Mohan and Anand seek to mentally torture Dayanidhi and reform him. One day, the two find out about the love affair between Dayanidhi's son Murthy (Ramasarma) and his servant-maid Amrutham (Anjali Devi). They relay this to Dayanidhi to cause a rift between the father and son. Dayanidhi argues with Murthy and is disheartened to hear that he wishes to marry Amrutham. Enraged, Dayanidhi tries to kill Amrutham by torching her hut. However, she is shifted out of town by Anand himself and ends up in a hospital. The hospital's doctor advises her to take shelter at an insane man Parvatalu's (Relangi) house while also curing him of his illness by acting as his daughter, and she accepts. Meanwhile, Anand and Mohan seek to ruin Dayanidhi's public reputation with cheap behavior. When Dayanidhi argues, Anand quits the house and forcibly takes Sarasa with him. He lives with Sarasa in a small house and makes her do all the household work to reform her.

Meanwhile, Murthy is disheartened to hear of Amrutham's supposed death and becomes a wanderer. He tangles with a fake-godman criminal, and in a fight, the criminal accidentally dies and Murthy is accused of murder. Anand permanently takes up a disguise to argue his case in court. Anand successfully gets Murthy acquitted. Anand also reunites Murthy with Amrutham who is now adopted by a cured Parvatalu, and seeks to perform their marriage. The proposal is accepted by Dayanidhi and the marriage takes place. At the wedding venue, police show up to arrest Dayanidhi for murdering Amrutham. Dayanidhi finally learns that money is not everything and tries to commit suicide but is stopped by Mohan and a disguised Anand. However, Anand produces Amrutham at the wedding venue and sends away the police. When Dayanidhi expresses his gratitude, Anand finally removes his disguise and reveals the truth. He shows everyone that Dayanidhi is a criminal and the culprit of his father's death, and wishes to leave now that he has completed his revenge. However, Dayanidhi expresses resentment and begs forgiveness. Sarasa also pleads the same and warms up to Anand. The film ends on a happy note with the reunion of the whole family.

== Production ==
Since Bombay-based director C.P. Deekshith didn't know Telugu, T. Hanumantharao assisted him as a dialogue director. The film was initially titled Andarikosam.

== Soundtrack ==

Music composed by Viswanathan–Ramamoorthy. Lyrics were written by Samudrala Sr-Samudrala Jr. The hit numbers include- "Theeyani Haayi Ee Reyi" and "Unnarunnarunnaru".

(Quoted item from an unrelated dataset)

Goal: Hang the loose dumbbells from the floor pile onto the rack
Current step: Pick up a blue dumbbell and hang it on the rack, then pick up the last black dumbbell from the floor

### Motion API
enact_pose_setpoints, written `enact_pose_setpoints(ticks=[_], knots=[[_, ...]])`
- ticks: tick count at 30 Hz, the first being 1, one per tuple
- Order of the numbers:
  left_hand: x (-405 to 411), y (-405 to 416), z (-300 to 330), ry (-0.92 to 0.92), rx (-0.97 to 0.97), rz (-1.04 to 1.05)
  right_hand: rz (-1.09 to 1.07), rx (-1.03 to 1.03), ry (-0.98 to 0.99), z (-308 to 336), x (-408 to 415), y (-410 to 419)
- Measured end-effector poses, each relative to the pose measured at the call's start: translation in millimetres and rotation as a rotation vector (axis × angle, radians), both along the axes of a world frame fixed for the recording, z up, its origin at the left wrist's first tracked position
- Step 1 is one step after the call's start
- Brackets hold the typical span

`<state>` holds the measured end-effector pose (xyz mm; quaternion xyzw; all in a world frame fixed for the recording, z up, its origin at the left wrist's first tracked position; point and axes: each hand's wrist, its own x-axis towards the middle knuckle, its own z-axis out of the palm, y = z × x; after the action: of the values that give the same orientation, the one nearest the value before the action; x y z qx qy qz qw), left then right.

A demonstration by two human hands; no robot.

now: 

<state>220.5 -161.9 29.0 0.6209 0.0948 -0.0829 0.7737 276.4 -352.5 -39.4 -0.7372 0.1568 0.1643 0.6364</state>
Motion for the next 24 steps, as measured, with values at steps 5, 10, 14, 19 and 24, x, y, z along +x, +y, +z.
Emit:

| S. No. | Song title | Singers | length |
|---|---|---|---|
| 1 | "Navvavoi Raja" | P. Susheela |  |
| 2 | "Nilupara" | Venkatesh | 2:45 |
| 3 | "Etula Brathukanu" | Ghantasala | 2:15 |
| 4 | "Yamuna Thatakam" | K. Rani |  |
| 5 | "Gaalivalle Thelipo" |  |  |
| 6 | "Rupai Kasulone" | P.Susheela | 3:29 |
| 7 | "Dhanamu Mulamura" | Ghantasala, Pithapuram | 4:45 |
| 8 | "Teeyani Eenati Reyi" | P.Susheela, Venkatesh | 2:24 |
| 9 | "Chinnaridanara" | P.Susheela | 2:03 |
| 10 | "Vunnaru Vunnaru" | P. Susheela | 2:45 |

==Release==
Both versions were released a week apart and both fared well.